Problem to work on —
Output all the data below verbatim.

%%

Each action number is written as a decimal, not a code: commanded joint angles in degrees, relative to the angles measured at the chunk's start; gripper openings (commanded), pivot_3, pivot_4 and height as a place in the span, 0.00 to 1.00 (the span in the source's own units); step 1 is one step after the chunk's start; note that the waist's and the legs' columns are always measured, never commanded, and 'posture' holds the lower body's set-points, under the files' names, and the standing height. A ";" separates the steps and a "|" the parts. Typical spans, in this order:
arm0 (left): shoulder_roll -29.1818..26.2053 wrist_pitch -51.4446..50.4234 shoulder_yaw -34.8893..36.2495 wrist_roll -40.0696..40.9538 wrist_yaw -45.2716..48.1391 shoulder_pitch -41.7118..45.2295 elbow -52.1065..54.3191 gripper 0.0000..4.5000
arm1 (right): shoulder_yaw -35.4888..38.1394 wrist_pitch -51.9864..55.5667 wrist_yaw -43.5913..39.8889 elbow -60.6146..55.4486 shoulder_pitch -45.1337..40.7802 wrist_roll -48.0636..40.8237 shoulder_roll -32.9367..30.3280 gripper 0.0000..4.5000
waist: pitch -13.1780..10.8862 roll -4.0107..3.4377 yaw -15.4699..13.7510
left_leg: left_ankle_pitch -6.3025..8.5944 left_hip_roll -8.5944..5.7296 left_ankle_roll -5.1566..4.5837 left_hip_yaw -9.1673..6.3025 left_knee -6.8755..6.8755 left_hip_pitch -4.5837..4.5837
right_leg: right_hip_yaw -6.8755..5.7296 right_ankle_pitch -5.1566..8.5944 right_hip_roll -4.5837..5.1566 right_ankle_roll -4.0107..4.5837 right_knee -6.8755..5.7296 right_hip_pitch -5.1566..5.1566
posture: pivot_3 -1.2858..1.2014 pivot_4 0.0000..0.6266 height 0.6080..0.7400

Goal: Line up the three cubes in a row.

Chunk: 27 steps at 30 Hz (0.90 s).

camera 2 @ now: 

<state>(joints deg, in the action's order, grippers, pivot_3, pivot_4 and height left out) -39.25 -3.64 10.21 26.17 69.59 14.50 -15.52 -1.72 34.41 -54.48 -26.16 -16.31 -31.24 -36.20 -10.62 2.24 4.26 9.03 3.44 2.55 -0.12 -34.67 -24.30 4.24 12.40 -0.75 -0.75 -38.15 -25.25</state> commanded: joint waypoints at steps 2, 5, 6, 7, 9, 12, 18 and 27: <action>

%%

Solution for this problem —
Each action number is written as a decimal, not a code: commanded joint angles in degrees, relative to the angles measured at the chunk's start; gripper openings (commanded), pivot_3, pivot_4 and height as a place in the span, 0.00 to 1.00 (the span in the source's own units); step 1 is one step after the chunk's start; note that the waist's and the legs' columns are always measured, never commanded, and 'posture' holds the lower body's set-points, under the files' names, and the standing height. A ";" separates the steps and a "|" the parts. Typical spans, in this order:
arm0 (left): shoulder_roll -29.1818..26.2053 wrist_pitch -51.4446..50.4234 shoulder_yaw -34.8893..36.2495 wrist_roll -40.0696..40.9538 wrist_yaw -45.2716..48.1391 shoulder_pitch -41.7118..45.2295 elbow -52.1065..54.3191 gripper 0.0000..4.5000
arm1 (right): shoulder_yaw -35.4888..38.1394 wrist_pitch -51.9864..55.5667 wrist_yaw -43.5913..39.8889 elbow -60.6146..55.4486 shoulder_pitch -45.1337..40.7802 wrist_roll -48.0636..40.8237 shoulder_roll -32.9367..30.3280 gripper 0.0000..4.5000
waist: pitch -13.1780..10.8862 roll -4.0107..3.4377 yaw -15.4699..13.7510
left_leg: left_ankle_pitch -6.3025..8.5944 left_hip_roll -8.5944..5.7296 left_ankle_roll -5.1566..4.5837 left_hip_yaw -9.1673..6.3025 left_knee -6.8755..6.8755 left_hip_pitch -4.5837..4.5837
right_leg: right_hip_yaw -6.8755..5.7296 right_ankle_pitch -5.1566..8.5944 right_hip_roll -4.5837..5.1566 right_ankle_roll -4.0107..4.5837 right_knee -6.8755..5.7296 right_hip_pitch -5.1566..5.1566
posture: pivot_3 -1.2858..1.2014 pivot_4 0.0000..0.6266 height 0.6080..0.7400

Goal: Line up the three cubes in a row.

Chunk: 27 steps at 30 Hz (0.90 s).

camera 2 @ now: 

<state>(joints deg, in the action's order, grippers, pivot_3, pivot_4 and height left out) -39.25 -3.64 10.21 26.17 69.59 14.50 -15.52 -1.72 34.41 -54.48 -26.16 -16.31 -31.24 -36.20 -10.62 2.24 4.26 9.03 3.44 2.55 -0.12 -34.67 -24.30 4.24 12.40 -0.75 -0.75 -38.15 -25.25</state> commanded: joint waypoints at steps 2, 5, 6, 7, 9, 12, 18 and 27: <action>

The output for this exercise is complete.